▶ _Information provided_
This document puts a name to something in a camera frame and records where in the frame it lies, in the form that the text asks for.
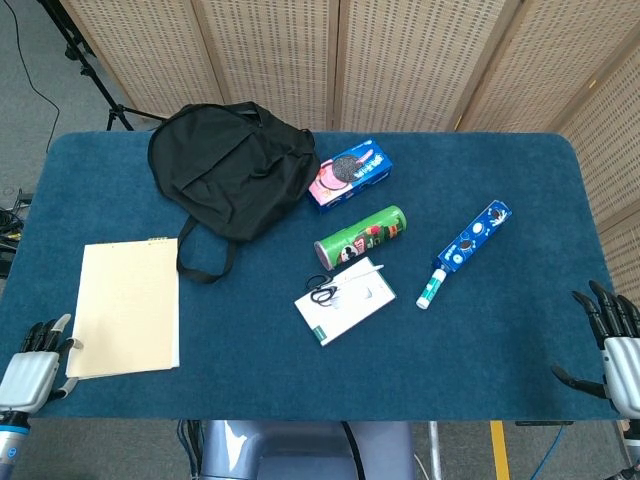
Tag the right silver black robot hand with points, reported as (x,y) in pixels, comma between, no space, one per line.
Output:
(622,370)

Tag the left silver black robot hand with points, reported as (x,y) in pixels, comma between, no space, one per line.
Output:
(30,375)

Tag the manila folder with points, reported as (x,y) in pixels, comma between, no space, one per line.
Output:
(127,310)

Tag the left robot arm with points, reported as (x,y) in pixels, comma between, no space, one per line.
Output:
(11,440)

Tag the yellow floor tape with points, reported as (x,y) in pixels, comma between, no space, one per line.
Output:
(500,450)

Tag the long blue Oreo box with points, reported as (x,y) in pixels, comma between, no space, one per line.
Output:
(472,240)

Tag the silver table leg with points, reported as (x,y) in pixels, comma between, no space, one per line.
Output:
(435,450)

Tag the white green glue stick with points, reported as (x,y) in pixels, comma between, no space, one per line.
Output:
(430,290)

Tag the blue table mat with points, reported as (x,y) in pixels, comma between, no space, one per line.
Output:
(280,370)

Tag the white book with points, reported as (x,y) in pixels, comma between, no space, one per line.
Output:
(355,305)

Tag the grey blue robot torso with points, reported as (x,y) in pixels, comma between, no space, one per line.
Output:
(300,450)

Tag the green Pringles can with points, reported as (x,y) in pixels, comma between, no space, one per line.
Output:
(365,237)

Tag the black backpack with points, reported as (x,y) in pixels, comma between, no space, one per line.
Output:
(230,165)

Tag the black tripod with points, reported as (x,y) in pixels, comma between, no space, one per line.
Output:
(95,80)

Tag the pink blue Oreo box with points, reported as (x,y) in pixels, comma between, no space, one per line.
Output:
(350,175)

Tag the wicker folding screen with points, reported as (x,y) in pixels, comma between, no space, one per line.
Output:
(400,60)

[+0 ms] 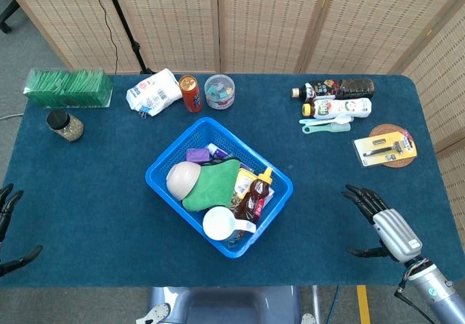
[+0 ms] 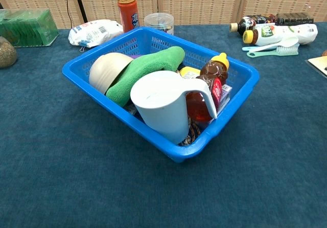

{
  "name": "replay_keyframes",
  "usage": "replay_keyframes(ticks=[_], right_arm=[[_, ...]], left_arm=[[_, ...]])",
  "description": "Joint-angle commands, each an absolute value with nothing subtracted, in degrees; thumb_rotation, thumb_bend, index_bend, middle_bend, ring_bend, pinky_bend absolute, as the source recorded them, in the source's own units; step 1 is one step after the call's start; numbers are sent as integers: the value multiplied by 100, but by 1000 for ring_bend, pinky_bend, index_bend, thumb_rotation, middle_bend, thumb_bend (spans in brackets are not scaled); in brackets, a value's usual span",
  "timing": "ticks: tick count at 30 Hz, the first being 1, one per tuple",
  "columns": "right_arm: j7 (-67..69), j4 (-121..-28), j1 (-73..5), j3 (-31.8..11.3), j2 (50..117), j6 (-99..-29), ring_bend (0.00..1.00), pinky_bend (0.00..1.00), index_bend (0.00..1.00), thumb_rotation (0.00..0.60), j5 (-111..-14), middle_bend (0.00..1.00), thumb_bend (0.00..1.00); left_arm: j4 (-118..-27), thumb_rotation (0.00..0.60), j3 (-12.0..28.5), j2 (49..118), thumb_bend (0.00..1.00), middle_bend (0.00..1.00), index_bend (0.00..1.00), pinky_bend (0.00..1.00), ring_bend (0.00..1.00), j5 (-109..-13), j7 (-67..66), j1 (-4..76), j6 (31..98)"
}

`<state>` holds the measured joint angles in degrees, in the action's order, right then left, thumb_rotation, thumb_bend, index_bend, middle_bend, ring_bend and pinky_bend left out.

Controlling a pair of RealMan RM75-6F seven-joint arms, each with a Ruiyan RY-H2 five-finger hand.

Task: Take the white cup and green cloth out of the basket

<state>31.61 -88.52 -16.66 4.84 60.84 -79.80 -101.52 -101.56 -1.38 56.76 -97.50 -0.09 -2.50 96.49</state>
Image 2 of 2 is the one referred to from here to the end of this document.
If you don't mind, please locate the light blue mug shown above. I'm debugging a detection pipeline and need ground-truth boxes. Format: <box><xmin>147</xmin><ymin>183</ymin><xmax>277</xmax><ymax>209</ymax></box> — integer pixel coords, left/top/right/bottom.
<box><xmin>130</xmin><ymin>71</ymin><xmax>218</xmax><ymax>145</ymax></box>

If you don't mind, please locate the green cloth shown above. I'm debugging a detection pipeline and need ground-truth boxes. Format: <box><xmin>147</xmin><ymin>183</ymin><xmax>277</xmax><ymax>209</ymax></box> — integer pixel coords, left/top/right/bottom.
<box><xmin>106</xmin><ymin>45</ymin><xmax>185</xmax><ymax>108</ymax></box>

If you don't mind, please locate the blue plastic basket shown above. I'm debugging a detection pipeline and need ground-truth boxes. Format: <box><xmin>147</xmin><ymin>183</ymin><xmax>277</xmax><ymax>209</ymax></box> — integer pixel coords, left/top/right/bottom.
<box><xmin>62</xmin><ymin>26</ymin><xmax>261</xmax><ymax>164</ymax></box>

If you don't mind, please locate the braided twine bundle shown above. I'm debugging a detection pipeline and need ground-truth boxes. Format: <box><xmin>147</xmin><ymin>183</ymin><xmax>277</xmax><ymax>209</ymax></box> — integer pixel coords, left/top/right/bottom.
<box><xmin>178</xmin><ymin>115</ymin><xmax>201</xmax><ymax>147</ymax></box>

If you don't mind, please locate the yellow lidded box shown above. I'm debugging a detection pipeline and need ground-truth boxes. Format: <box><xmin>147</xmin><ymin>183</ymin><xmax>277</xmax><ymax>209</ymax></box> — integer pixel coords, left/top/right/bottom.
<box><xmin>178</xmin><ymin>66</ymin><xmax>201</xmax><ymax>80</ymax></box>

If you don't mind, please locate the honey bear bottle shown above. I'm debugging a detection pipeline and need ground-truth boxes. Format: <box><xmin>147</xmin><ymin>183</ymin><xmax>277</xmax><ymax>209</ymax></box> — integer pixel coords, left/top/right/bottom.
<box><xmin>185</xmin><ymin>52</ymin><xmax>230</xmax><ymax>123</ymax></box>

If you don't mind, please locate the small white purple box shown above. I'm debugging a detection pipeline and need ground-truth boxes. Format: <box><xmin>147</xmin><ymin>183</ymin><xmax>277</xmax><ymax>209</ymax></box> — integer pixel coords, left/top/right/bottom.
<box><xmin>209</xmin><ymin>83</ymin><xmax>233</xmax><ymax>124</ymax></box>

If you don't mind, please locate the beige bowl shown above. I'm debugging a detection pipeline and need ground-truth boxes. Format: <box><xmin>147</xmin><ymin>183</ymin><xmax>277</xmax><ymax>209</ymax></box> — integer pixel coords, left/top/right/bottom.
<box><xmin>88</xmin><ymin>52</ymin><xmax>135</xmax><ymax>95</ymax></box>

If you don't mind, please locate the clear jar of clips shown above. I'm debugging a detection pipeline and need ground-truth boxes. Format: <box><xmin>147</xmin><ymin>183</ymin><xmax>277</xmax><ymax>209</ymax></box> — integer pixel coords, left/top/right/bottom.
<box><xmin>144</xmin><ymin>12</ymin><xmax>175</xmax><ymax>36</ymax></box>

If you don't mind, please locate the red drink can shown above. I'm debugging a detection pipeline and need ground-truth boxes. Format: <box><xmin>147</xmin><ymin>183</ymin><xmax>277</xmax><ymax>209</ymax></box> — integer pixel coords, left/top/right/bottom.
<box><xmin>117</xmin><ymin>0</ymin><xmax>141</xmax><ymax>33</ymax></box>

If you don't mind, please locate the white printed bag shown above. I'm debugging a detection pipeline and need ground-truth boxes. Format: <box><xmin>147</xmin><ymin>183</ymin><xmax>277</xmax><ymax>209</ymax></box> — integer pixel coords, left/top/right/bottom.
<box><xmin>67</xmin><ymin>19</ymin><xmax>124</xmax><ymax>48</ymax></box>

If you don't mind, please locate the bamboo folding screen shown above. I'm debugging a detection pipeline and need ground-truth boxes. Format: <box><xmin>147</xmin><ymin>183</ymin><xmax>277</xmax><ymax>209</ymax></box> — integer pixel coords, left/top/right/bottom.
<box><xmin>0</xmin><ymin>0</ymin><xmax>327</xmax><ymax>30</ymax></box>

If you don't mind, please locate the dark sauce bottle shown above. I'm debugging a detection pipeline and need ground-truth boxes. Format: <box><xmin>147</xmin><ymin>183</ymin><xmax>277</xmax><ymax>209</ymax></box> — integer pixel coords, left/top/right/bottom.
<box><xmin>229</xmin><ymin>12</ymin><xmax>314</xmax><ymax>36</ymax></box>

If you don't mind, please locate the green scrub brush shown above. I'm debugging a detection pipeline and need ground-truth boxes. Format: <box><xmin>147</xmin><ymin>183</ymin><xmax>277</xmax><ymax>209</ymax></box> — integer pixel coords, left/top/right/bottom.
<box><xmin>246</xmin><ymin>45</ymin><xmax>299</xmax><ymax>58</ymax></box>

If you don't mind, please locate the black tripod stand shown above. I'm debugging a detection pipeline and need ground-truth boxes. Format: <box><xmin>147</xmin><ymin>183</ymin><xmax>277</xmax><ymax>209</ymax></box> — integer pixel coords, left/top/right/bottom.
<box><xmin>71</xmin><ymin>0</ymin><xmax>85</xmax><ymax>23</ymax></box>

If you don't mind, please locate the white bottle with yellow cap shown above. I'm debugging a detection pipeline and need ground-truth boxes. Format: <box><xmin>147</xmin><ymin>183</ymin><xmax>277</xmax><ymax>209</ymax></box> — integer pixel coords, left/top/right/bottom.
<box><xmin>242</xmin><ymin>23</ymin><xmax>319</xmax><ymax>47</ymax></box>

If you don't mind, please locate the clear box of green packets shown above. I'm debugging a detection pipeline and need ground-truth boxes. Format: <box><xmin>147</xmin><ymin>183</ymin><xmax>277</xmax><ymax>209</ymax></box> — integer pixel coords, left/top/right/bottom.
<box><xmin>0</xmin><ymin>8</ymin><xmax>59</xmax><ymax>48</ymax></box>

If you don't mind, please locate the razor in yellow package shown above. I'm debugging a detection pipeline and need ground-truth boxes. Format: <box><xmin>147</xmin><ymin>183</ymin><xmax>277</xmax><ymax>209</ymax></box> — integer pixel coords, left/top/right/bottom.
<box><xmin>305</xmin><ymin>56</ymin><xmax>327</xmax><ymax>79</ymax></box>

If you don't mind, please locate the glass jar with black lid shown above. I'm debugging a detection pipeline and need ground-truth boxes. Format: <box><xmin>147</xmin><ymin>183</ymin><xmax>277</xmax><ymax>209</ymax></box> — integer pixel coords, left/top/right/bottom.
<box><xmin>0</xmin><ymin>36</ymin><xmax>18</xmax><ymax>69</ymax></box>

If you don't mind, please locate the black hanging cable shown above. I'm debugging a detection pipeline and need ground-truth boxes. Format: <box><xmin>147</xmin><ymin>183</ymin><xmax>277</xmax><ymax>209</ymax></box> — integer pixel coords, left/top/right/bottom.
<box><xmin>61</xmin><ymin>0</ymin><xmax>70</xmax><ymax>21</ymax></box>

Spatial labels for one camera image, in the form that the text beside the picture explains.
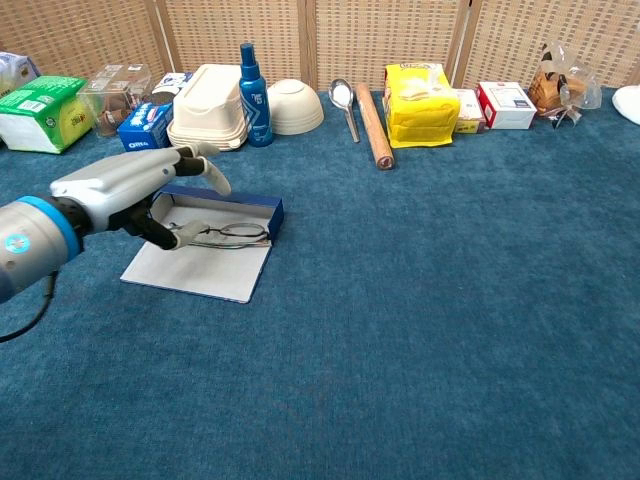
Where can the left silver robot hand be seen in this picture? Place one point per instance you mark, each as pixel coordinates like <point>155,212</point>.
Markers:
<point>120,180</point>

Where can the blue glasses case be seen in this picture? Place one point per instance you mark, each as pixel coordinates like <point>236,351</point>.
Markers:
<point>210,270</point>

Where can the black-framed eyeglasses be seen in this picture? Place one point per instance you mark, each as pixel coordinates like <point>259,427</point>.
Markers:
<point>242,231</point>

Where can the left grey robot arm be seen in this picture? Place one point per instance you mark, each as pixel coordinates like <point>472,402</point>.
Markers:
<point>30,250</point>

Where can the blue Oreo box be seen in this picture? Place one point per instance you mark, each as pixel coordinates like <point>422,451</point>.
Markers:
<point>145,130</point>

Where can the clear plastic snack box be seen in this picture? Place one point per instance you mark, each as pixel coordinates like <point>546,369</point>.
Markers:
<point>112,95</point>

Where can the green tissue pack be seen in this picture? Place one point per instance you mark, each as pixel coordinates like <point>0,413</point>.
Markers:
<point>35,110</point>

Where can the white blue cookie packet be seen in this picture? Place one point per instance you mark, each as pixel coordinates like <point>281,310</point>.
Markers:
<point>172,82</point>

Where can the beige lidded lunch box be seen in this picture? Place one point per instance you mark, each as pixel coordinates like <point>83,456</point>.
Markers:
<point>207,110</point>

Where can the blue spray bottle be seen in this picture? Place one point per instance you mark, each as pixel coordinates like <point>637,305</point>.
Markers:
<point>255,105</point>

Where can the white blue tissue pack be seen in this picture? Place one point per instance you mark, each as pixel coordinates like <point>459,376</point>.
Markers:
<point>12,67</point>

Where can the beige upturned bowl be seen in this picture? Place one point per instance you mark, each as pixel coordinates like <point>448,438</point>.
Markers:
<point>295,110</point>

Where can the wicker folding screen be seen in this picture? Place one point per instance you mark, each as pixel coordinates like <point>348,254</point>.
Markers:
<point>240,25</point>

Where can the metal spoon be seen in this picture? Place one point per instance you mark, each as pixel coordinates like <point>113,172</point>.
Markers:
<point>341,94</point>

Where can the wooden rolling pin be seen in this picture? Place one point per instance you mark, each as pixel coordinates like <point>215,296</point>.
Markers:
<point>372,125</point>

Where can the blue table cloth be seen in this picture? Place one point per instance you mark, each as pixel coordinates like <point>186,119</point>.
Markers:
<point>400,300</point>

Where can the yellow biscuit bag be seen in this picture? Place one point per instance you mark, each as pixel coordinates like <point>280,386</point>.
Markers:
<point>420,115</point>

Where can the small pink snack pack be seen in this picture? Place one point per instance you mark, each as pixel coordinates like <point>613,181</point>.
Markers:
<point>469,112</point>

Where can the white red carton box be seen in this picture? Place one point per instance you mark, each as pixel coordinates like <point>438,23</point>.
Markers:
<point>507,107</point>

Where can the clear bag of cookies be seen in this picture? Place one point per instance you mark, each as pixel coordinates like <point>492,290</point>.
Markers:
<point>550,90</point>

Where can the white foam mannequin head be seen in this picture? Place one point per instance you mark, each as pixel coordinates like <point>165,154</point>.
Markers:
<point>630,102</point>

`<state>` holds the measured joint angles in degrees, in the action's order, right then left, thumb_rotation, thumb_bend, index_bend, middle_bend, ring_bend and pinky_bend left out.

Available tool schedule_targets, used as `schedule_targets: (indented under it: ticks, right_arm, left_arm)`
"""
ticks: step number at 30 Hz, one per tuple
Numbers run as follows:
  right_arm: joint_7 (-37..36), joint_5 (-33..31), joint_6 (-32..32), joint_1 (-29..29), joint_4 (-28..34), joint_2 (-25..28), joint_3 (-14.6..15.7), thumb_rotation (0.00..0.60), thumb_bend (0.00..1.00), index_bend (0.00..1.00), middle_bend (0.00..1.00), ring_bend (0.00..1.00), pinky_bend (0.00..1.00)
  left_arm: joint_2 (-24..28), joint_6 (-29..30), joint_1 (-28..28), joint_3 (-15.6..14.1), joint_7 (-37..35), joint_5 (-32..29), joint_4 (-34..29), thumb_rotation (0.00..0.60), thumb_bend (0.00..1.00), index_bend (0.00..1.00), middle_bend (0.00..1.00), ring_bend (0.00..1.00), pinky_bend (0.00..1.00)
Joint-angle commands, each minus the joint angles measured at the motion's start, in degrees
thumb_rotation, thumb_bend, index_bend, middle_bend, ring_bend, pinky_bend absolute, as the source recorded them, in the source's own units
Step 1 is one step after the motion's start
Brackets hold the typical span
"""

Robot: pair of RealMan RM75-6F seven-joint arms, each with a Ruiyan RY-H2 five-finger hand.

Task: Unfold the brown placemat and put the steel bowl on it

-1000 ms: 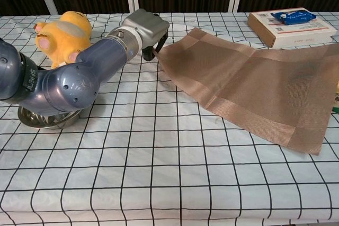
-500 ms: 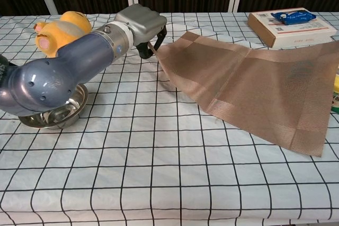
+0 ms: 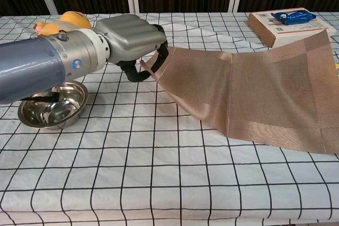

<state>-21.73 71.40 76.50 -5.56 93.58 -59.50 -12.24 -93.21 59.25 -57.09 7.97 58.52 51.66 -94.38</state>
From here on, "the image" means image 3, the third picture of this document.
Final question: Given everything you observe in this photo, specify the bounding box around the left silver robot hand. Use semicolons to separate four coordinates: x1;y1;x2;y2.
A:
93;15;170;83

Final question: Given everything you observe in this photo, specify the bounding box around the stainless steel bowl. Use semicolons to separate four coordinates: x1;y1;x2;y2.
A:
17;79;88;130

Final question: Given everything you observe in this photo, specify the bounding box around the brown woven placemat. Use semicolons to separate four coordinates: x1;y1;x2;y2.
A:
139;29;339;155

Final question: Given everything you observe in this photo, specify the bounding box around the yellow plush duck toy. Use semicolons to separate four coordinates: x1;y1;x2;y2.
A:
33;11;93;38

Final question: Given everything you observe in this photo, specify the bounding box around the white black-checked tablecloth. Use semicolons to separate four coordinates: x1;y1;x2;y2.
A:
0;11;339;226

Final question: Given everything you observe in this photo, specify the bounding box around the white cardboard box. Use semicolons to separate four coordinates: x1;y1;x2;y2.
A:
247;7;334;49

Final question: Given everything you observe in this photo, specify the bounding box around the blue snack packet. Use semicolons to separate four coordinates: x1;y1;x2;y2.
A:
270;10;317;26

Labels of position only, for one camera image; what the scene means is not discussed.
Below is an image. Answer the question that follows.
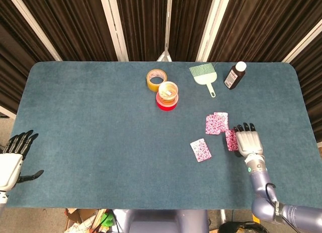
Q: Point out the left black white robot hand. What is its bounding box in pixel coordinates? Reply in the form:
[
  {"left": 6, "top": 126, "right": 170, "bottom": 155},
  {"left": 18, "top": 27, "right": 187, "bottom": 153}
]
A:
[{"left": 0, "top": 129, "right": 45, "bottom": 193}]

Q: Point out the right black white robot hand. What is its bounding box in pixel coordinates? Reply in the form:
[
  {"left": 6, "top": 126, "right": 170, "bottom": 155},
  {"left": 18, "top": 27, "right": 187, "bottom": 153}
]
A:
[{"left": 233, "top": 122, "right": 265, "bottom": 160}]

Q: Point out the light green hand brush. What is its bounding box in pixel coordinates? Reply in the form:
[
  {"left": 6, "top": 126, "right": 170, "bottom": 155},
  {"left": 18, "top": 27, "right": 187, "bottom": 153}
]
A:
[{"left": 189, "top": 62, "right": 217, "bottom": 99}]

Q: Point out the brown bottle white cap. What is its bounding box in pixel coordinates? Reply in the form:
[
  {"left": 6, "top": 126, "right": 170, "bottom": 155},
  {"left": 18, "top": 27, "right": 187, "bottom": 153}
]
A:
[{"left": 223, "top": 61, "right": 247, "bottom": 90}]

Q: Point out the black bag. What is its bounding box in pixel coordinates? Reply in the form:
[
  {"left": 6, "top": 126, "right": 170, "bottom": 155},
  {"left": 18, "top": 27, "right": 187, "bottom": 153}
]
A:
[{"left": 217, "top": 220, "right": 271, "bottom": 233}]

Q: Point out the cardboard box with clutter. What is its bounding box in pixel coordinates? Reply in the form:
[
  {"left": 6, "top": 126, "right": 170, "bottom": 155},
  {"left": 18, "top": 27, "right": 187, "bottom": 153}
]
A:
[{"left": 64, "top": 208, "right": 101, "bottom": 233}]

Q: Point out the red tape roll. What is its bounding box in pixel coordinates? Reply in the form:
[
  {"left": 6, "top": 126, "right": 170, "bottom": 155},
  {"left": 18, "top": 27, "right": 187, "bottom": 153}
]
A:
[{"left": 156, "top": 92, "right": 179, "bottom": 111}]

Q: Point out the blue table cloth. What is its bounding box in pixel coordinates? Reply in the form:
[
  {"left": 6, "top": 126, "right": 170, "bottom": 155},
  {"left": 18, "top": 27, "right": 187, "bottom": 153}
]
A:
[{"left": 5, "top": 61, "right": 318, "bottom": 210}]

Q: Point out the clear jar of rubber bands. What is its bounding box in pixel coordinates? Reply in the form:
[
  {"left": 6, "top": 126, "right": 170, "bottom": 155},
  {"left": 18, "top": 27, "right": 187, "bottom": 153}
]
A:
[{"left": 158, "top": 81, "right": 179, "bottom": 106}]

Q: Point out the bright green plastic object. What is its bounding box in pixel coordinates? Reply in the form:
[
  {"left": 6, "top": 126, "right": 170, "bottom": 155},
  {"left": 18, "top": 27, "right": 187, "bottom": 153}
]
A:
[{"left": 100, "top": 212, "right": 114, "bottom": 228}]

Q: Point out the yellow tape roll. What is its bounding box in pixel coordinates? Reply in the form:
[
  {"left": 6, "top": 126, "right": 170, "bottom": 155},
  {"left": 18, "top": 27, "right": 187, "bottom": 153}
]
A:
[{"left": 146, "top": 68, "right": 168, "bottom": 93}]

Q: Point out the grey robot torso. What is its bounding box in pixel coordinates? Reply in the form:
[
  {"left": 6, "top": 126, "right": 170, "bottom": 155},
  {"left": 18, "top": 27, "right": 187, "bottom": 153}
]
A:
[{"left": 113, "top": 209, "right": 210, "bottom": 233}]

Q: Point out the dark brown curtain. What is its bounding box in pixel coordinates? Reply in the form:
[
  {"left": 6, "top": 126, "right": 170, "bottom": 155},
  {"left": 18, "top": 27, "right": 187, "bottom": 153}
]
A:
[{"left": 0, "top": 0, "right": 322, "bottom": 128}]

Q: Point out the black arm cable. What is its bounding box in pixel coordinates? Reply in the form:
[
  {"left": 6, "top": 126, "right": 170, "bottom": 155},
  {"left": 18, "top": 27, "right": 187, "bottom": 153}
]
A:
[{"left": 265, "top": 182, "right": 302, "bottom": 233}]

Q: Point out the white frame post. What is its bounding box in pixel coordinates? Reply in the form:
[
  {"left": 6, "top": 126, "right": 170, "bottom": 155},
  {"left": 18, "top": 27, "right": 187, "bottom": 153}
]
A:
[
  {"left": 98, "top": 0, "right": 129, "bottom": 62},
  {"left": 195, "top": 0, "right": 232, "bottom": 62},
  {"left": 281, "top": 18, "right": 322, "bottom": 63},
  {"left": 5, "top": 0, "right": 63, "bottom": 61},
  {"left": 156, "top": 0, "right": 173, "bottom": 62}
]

▶ _Problem details_
Across the records above, how many lines contain the word "tissue"? Please give that number alone.

▶ _Written answer_
2